SES, a Luxembourg-based satellite operator, has announced plans to streamline its board of directors, reducing the number of members from 11 to nine. The company also proposed two new directors with significant U.S. national security and defense experience. These appointments, SES stated, will help the company “effectively navigate this rapidly changing landscape.” The changes will be voted on at the annual shareholder meeting on April 3rd.

However, this restructuring is not enough for Appaloosa Management, a hedge fund holding over 7% of SES's economic interests. Appaloosa, which also holds a similar stake in Intelsat (which SES is acquiring in a $3.1 billion deal), has called for a more comprehensive overhaul of SES's share capital and board structure. They proposed a structured program for distributing capital to shareholders, a proposal SES will put to a vote despite recommending its rejection.

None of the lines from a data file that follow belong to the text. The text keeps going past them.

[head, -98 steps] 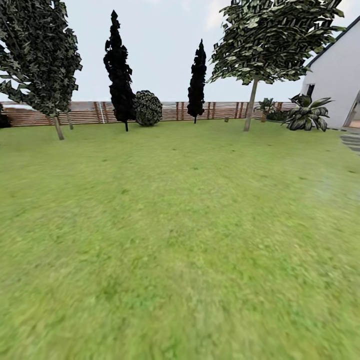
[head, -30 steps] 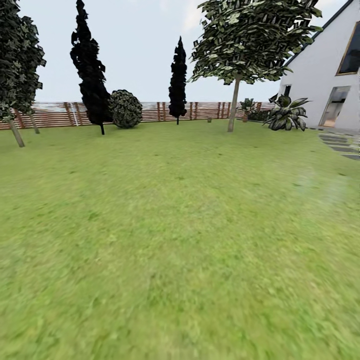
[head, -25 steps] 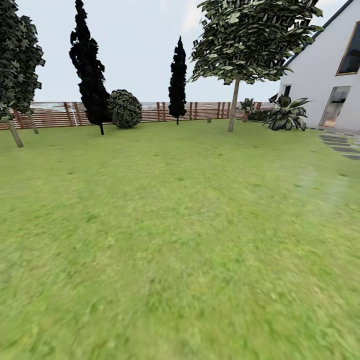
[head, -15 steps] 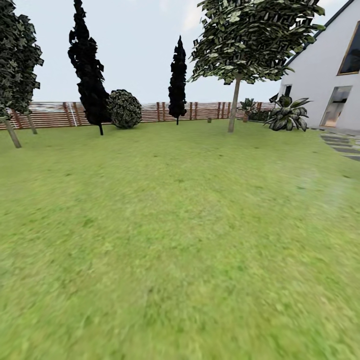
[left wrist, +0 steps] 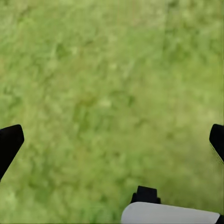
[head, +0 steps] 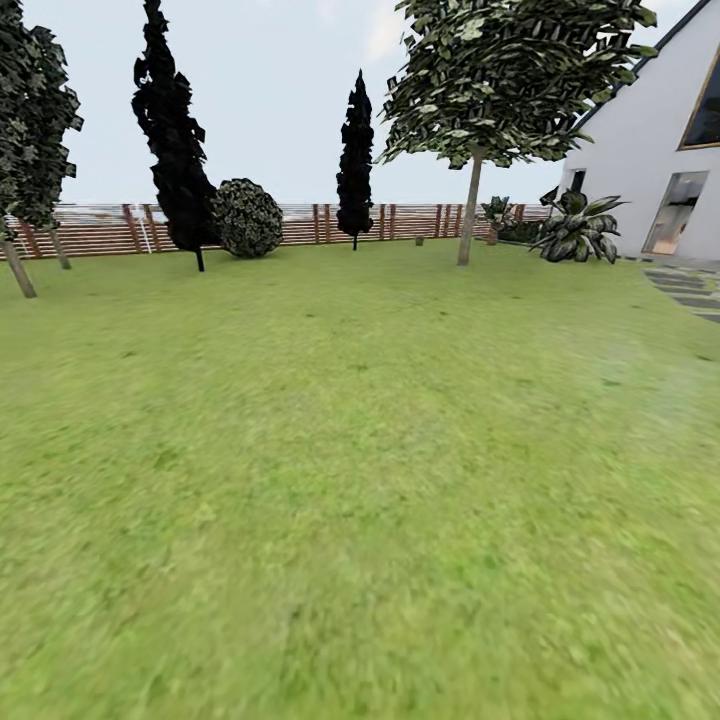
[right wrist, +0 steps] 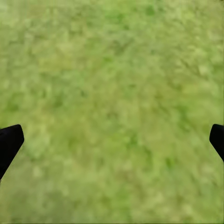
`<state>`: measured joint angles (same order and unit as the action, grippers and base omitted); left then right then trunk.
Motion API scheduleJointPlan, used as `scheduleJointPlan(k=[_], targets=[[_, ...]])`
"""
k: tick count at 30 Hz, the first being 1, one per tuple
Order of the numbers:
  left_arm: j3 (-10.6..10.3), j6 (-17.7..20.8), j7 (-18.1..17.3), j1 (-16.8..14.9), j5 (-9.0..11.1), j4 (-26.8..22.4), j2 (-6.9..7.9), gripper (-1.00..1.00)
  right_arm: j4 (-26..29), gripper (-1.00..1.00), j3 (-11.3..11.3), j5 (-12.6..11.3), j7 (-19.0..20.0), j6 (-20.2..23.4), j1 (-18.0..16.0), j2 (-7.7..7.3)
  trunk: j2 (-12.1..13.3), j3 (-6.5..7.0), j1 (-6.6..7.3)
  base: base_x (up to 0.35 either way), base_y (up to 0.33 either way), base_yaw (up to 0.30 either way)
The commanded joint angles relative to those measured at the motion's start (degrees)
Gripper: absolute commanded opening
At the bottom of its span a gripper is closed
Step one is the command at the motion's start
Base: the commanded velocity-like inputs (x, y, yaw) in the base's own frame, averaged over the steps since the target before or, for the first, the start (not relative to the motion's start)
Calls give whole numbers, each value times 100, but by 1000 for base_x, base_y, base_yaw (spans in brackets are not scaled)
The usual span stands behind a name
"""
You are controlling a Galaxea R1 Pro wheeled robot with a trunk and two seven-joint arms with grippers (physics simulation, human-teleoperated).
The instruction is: Take the three Easter eggs out of the wicker basket on the lawn in the garden, then place them on the lawn next to a single tree (choose any tree) so that all three eggs are next to the same tree and none are left in the basket.
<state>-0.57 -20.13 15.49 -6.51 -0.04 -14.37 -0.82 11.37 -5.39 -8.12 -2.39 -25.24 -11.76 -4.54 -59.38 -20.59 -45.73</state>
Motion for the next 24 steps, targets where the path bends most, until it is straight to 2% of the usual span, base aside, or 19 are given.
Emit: scheduleJointPlan(k=[1,24], targets=[[-6,-17,24,-6,6,4,-5,100,-3,100,-50,-49,-24,-17,-4,-3,-4,-6,-4,333,0,0],[-19,-29,24,-5,10,5,-1,100,8,100,-87,-52,-25,-25,-2,6,-4,-6,-4,334,0,0]])
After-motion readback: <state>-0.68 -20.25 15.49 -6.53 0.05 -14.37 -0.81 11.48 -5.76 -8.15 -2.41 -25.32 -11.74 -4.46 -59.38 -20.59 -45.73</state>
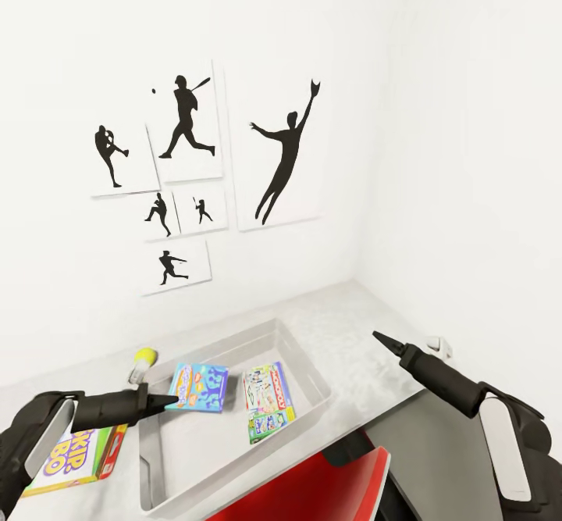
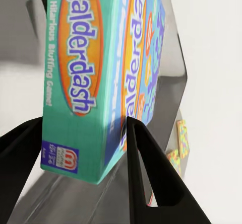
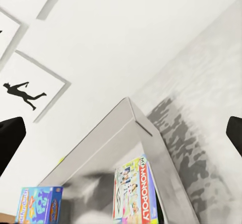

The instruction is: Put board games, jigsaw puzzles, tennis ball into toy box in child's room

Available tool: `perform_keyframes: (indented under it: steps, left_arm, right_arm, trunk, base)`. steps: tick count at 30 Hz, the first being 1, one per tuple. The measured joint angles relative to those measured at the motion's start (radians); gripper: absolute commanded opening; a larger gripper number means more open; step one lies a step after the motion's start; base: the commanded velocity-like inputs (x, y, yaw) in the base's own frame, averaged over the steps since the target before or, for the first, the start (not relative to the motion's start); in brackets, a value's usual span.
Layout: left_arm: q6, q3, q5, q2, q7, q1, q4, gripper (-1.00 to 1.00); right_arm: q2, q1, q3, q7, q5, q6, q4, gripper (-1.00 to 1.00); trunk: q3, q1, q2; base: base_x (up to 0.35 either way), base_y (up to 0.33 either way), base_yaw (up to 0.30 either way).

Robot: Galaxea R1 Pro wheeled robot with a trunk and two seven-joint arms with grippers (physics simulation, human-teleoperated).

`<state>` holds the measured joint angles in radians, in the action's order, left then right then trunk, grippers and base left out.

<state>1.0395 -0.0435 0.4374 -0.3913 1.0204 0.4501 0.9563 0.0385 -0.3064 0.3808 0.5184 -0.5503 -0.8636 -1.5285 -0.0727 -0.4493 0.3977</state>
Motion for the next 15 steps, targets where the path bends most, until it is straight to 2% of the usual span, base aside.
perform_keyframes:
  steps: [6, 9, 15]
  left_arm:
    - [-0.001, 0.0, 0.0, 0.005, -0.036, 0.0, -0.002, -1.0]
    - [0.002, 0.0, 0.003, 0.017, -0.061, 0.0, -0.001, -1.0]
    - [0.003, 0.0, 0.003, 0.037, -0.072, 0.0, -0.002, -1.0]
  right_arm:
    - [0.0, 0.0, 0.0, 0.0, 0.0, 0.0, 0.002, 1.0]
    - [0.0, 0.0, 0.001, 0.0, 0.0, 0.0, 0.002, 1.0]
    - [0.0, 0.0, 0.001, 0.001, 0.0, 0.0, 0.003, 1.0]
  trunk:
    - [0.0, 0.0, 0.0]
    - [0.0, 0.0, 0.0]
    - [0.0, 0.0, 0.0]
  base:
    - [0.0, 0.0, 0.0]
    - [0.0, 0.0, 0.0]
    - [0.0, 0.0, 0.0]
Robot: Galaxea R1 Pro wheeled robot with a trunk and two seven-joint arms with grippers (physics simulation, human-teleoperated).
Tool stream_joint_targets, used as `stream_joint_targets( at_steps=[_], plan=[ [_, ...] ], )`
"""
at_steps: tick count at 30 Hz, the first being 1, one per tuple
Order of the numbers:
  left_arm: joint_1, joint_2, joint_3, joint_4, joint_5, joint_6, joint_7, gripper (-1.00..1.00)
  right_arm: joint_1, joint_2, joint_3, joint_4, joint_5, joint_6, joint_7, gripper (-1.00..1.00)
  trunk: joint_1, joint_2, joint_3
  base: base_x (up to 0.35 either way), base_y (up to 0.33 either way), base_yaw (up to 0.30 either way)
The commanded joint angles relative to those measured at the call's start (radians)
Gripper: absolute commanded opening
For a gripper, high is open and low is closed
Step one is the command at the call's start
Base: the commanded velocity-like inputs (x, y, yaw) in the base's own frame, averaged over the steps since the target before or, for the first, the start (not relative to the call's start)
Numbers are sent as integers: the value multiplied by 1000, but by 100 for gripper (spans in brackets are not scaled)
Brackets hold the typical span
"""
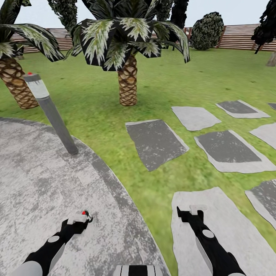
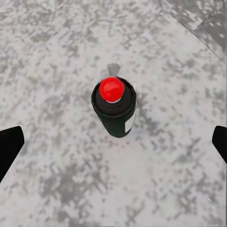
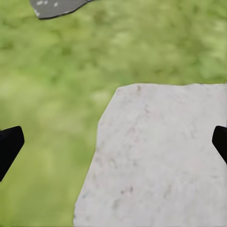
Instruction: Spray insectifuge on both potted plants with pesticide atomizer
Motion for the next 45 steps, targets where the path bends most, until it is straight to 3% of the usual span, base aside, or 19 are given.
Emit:
stream_joint_targets(
  at_steps=[1,12,18,27,41,45],
  plan=[
    [0,0,8,1,-6,-3,-6,100,0,0,0,1,0,-3,0,100,0,0,-1,218,-103,0],
    [0,0,7,1,-5,-5,-6,100,0,1,2,1,0,-3,2,100,0,0,-1,41,-18,0],
    [1,2,8,1,-3,-7,-6,100,0,2,3,2,0,-4,1,100,3,-2,-28,0,0,0],
    [1,3,13,24,4,-111,-6,100,0,2,3,2,0,-6,0,100,7,-4,-77,0,0,0],
    [1,4,15,28,5,-121,-6,100,0,2,3,2,0,-6,0,100,13,-7,-151,0,0,0],
    [2,4,15,28,5,-124,-6,100,0,2,3,2,0,-6,0,100,14,-7,-155,0,0,0]
  ],
)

“The initial steps the SES Board is taking to modernize its structure are long-overdue and only came following shareholder pressure,” Appaloosa stated. “However, much more can, and must, be done — with a greater sense of urgency than is evident from the Board’s incrementalism.” Appaloosa urged shareholders to support their plan for annual return of excess cash flow.

SES countered that their current approach balances capital return with investment for growth, warning that Appaloosa’s proposal could harm their investment-grade credit rating. The company highlighted the Luxembourg government's significant and longstanding shareholding, emphasizing its inability to appoint more than one-third of the board members.

“In any event, SES considers the Luxembourg Government to be a valuable shareholder and stakeholder in the Company and the Luxembourg Government has on numerous occasions confirmed its strong support for the Company,” SES said. The company also rejected Appaloosa's call for a complete board replacement, deeming it unnecessary and disruptive.